Nach vollständigem Schließen der Spritzgusskavität und mit Erreichen einer vordefinierten Schließkraft erfolgt das Funktionalisieren der umgeformten Sandwichbauteile im konventionellen Spritzgießzyklus. Dabei liegt der Fokus der aktuellen Untersuchungen auf der Entwicklung neuer Methoden zur wirtschaftlichen Herstellung von punktuellen sowie flächigen Fügestellen mittels Spritzgusstechnologie für thermoplastische Sandwichbauweisen. Derart funktionalisierte Sandwichbauteile lassen sich ohne zusätzliche Nacharbeit mit anderen technischen Komponenten oder Systemen, beispielsweise mittels Schraub- oder Nietverbindung, fügen und erhöhen somit das Potenzial zur Integration in bestehende Leichtbaulösungen, zum Beispiel in der Automobilindustrie. Die beschriebenen Entwicklungsschritte werden durch systematische experimentelle Studien sowie versuchsbegleitende numerische Analysen zum Umform- und Werkstoffverhalten unterstützt.
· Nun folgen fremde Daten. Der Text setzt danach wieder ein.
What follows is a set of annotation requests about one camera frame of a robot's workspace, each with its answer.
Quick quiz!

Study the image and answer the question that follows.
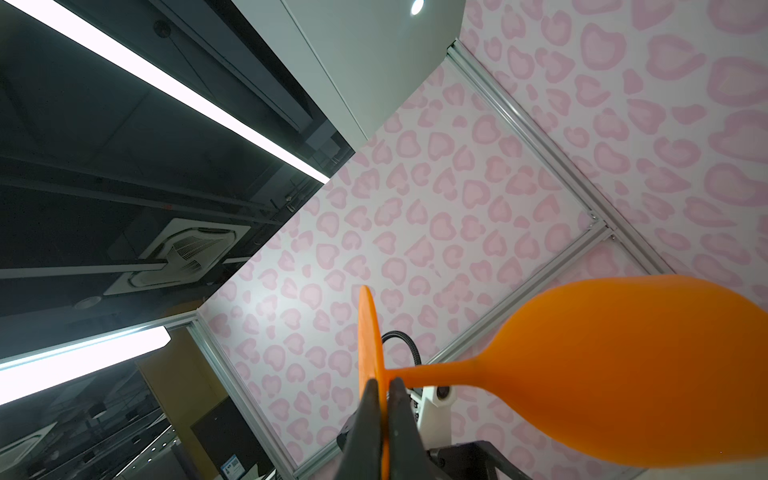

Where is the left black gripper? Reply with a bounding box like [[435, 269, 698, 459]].
[[426, 441, 531, 479]]

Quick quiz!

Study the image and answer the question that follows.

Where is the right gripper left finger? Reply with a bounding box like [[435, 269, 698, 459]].
[[334, 379, 383, 480]]

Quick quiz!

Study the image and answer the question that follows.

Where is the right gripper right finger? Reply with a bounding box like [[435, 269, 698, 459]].
[[387, 378, 438, 480]]

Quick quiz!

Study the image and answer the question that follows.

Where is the orange wine glass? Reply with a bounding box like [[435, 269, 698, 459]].
[[358, 275, 767, 468]]

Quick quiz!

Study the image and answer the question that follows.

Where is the ceiling air conditioner cassette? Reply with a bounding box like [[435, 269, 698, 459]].
[[104, 218, 251, 296]]

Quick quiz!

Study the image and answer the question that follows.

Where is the long ceiling light strip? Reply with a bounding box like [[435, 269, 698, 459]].
[[7, 0, 330, 185]]

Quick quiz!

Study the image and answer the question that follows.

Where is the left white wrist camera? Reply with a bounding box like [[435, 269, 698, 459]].
[[409, 386, 457, 450]]

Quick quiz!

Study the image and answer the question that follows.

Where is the left corner aluminium post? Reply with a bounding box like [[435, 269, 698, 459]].
[[446, 39, 674, 274]]

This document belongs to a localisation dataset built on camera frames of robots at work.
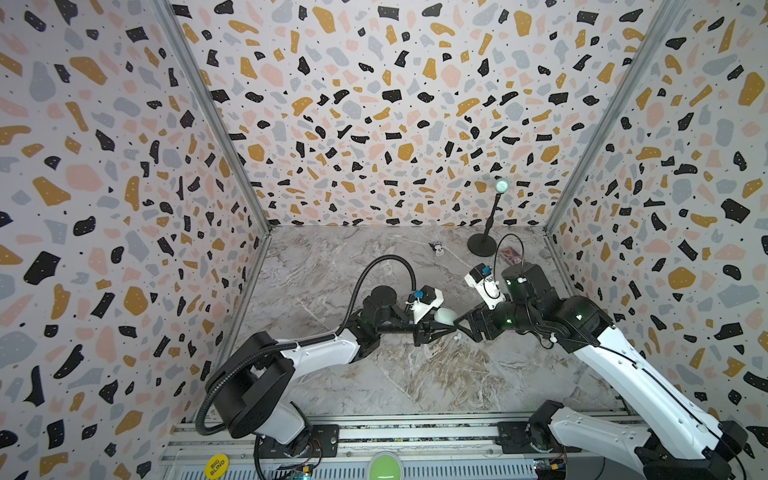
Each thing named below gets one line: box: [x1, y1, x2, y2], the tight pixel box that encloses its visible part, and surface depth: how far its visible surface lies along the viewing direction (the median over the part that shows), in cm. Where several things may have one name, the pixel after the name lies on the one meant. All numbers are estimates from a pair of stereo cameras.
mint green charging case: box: [434, 307, 458, 326], surface depth 71 cm
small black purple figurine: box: [428, 241, 445, 257], surface depth 115 cm
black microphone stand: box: [467, 178, 510, 257], surface depth 115 cm
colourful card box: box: [501, 246, 522, 266], surface depth 115 cm
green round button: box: [367, 451, 404, 480], surface depth 70 cm
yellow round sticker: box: [204, 453, 229, 480], surface depth 71 cm
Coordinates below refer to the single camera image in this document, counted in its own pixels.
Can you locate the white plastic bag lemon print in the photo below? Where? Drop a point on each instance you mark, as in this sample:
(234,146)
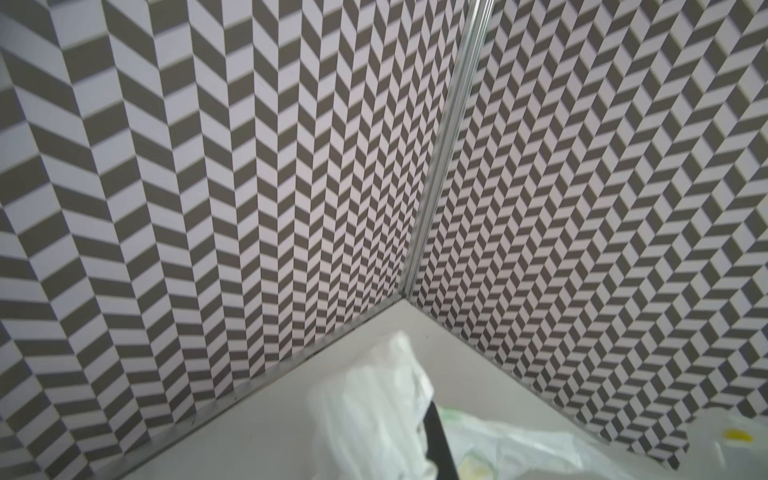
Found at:
(368,422)

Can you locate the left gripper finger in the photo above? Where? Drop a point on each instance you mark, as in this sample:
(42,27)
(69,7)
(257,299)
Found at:
(438,450)

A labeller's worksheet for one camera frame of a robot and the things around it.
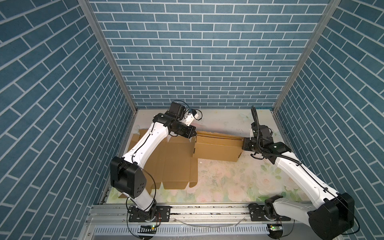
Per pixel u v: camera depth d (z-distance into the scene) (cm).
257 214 73
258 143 60
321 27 77
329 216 38
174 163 90
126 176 43
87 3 69
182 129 68
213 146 82
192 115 74
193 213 75
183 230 77
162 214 74
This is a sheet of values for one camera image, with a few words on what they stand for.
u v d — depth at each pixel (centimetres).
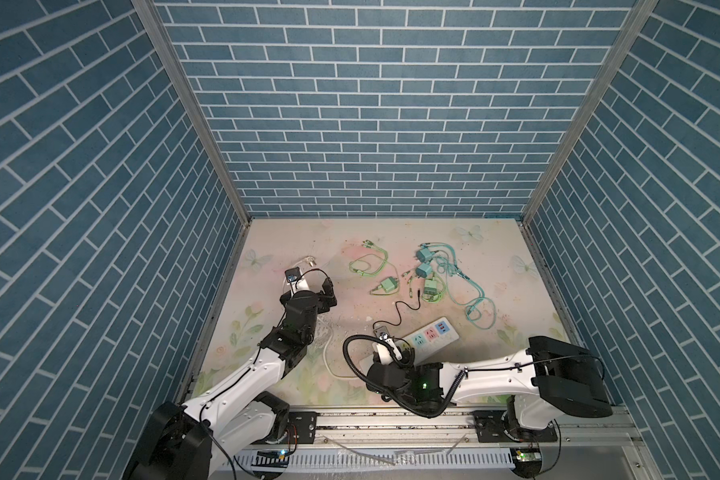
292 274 71
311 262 105
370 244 112
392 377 59
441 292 99
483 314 95
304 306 62
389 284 99
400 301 97
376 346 70
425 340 87
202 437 40
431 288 99
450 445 73
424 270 102
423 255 108
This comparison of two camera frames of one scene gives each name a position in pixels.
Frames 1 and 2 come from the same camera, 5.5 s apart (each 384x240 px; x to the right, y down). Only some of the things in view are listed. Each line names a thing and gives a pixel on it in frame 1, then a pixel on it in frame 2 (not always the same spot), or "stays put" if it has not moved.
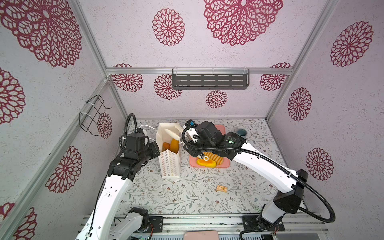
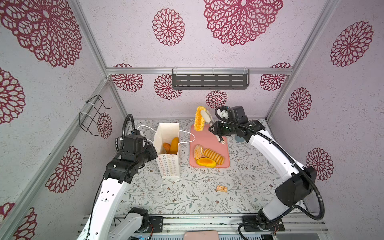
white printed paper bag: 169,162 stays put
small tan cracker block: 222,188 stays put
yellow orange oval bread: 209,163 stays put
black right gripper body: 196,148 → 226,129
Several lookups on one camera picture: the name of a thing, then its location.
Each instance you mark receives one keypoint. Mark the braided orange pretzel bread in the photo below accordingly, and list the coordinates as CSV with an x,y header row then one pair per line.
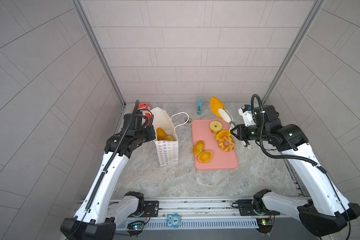
x,y
226,143

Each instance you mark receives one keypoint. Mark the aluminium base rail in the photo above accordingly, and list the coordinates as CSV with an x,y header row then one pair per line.
x,y
204,214

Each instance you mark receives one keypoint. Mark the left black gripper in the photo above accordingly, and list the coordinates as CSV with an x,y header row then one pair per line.
x,y
150,130

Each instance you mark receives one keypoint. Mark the white paper bag with print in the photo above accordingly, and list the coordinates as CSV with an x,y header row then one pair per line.
x,y
168,151

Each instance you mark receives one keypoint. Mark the pink tray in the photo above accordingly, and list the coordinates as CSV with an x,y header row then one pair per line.
x,y
220,160

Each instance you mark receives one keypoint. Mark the white food tongs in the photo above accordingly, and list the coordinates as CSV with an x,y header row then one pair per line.
x,y
226,116

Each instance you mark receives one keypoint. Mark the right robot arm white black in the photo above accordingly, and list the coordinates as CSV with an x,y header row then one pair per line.
x,y
327,211

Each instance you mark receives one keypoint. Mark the orange half-round bread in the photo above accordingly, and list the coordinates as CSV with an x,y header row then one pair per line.
x,y
222,133

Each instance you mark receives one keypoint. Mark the left circuit board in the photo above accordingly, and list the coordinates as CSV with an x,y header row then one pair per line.
x,y
136,226

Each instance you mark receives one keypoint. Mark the round orange tart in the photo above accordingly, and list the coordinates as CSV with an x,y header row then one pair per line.
x,y
205,157

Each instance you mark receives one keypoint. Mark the long yellow baguette bread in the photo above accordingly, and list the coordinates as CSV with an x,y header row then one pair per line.
x,y
161,134

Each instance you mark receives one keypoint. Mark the right circuit board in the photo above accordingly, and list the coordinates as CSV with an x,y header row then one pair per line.
x,y
265,226

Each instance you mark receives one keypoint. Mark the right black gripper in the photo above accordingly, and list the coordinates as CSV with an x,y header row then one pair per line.
x,y
239,132

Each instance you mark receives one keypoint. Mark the red shark plush toy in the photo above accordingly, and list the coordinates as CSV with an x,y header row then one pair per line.
x,y
144,110

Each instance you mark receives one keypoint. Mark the teal small bottle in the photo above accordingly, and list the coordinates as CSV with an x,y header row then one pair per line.
x,y
200,106

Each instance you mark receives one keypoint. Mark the blue owl tag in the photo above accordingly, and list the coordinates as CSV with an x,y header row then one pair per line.
x,y
173,221

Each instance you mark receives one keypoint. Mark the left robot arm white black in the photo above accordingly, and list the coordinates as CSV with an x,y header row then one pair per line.
x,y
91,221

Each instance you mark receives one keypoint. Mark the ring-shaped yellow bread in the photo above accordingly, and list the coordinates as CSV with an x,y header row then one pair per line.
x,y
215,127

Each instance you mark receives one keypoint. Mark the oval brown bread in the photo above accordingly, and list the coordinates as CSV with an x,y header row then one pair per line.
x,y
216,105

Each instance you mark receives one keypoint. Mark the small round golden bun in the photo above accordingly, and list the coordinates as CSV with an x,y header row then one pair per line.
x,y
198,148

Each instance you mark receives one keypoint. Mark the circuit board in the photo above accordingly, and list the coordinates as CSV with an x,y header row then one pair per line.
x,y
136,226
265,226

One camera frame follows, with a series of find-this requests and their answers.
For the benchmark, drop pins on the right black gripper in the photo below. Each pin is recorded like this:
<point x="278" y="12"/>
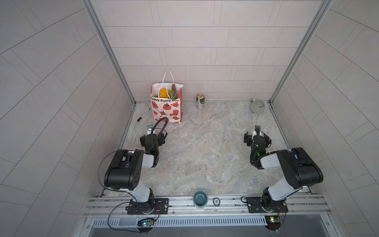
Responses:
<point x="247" y="138"/>

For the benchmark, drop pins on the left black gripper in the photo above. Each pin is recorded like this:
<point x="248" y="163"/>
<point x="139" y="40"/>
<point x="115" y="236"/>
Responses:
<point x="143" y="139"/>

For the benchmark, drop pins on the red white paper gift bag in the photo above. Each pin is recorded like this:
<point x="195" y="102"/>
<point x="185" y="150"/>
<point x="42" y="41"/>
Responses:
<point x="163" y="107"/>

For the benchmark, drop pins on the yellow snack packet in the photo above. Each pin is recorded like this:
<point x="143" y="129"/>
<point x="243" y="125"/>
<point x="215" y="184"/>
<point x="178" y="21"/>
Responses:
<point x="164" y="93"/>

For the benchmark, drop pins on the green snack packet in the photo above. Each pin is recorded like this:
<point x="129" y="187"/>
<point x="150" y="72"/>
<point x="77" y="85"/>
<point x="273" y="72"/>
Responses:
<point x="174" y="93"/>

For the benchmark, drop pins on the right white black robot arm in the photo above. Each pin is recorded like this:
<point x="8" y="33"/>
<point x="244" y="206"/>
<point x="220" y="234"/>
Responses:
<point x="298" y="168"/>

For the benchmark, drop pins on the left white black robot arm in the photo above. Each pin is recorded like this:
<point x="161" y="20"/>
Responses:
<point x="125" y="170"/>

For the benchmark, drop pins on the black marker pen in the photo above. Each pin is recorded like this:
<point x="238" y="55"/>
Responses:
<point x="139" y="119"/>

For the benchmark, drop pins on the striped ceramic mug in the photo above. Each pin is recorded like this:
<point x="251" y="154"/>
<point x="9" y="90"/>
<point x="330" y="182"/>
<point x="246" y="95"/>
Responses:
<point x="257" y="106"/>

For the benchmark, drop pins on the green white drink can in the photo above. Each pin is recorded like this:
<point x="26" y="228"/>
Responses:
<point x="200" y="101"/>

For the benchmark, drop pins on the blue white poker chip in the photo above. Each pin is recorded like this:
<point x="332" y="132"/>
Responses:
<point x="216" y="201"/>

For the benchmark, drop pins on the right circuit board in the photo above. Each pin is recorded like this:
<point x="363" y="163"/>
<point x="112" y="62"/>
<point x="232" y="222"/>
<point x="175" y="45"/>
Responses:
<point x="273" y="223"/>

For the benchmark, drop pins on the circuit board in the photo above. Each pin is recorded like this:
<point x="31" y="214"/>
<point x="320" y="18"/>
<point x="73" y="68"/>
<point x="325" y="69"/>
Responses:
<point x="273" y="223"/>
<point x="145" y="225"/>

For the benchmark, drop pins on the left circuit board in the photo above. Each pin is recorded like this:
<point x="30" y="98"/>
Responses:
<point x="145" y="225"/>

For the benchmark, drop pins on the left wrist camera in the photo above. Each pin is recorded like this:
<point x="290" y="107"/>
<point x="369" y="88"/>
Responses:
<point x="150" y="129"/>

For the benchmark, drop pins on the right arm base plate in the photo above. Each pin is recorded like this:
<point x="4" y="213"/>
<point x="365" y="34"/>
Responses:
<point x="265" y="205"/>

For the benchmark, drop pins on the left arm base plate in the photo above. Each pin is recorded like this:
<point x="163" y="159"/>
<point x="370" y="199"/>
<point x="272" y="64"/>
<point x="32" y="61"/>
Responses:
<point x="156" y="206"/>

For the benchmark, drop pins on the aluminium rail frame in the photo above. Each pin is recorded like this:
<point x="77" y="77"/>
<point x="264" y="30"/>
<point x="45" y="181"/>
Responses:
<point x="304" y="209"/>

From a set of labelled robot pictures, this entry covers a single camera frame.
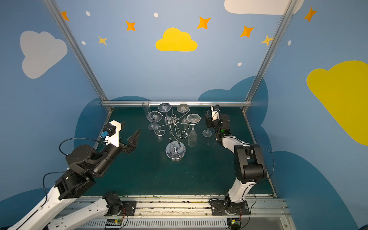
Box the clear wine glass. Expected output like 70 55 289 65
158 103 172 118
147 111 162 131
142 102 161 131
202 109 212 138
187 114 201 148
177 103 190 123

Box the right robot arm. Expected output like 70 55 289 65
206 112 267 215

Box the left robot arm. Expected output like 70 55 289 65
6 120 141 230

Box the chrome wine glass rack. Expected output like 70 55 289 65
154 107 192 162

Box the green circuit board left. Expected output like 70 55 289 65
104 219 123 229

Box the green circuit board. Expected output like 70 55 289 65
226 219 242 230
104 219 123 229

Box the green circuit board right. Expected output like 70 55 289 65
226 219 242 230

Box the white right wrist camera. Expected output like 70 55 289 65
211 104 220 121

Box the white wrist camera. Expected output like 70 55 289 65
100 120 122 148
211 104 220 121

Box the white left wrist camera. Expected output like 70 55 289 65
100 120 122 148

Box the aluminium back frame rail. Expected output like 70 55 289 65
101 100 252 107

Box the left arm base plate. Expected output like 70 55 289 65
114 200 137 217

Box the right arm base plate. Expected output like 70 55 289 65
209 197 250 216

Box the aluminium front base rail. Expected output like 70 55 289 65
51 194 291 230

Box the aluminium right frame post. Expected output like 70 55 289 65
242 0 299 116

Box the aluminium frame post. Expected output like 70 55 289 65
43 0 108 102
242 0 299 116

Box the aluminium left frame post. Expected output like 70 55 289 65
43 0 108 102

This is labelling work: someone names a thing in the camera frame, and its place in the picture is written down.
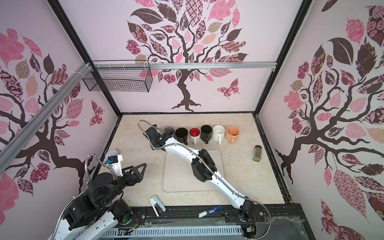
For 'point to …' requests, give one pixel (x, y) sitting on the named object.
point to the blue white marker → (201, 215)
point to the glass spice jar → (257, 153)
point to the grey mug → (169, 130)
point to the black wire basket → (124, 80)
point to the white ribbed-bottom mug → (218, 133)
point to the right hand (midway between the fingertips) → (157, 139)
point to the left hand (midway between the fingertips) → (141, 169)
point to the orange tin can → (110, 153)
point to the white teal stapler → (157, 206)
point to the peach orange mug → (232, 133)
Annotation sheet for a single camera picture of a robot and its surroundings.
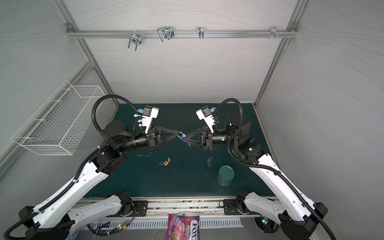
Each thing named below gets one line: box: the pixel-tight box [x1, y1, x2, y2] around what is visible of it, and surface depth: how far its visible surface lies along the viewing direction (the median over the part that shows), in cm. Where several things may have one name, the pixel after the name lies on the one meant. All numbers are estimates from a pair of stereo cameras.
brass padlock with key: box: [159, 156, 171, 166], surface depth 90 cm
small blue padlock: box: [206, 156, 214, 167], surface depth 92 cm
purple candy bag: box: [166, 214, 200, 240], surface depth 68 cm
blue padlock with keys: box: [177, 131, 187, 142], surface depth 53 cm
Dieser Ansatz ermöglicht eine hocheffiziente  Entwicklung der notwendigen Grundlagenkenntnisse für die spätere Bauteil- und Prozessauslegung. Die Ergebnisse des Vorhabens sollen zum Ende der Projektlaufzeit im August 2017 an einer generischen Versuchsstruktur demonstriert werden.

Nutzfahrzeuge Leichtbau Einsatzmöglichkeit
© ThermHex Waben GmbH
Sandwichplatten mit Wabenkern kommen beispielsweise für Lkw-Aufbauten zum Einsatz.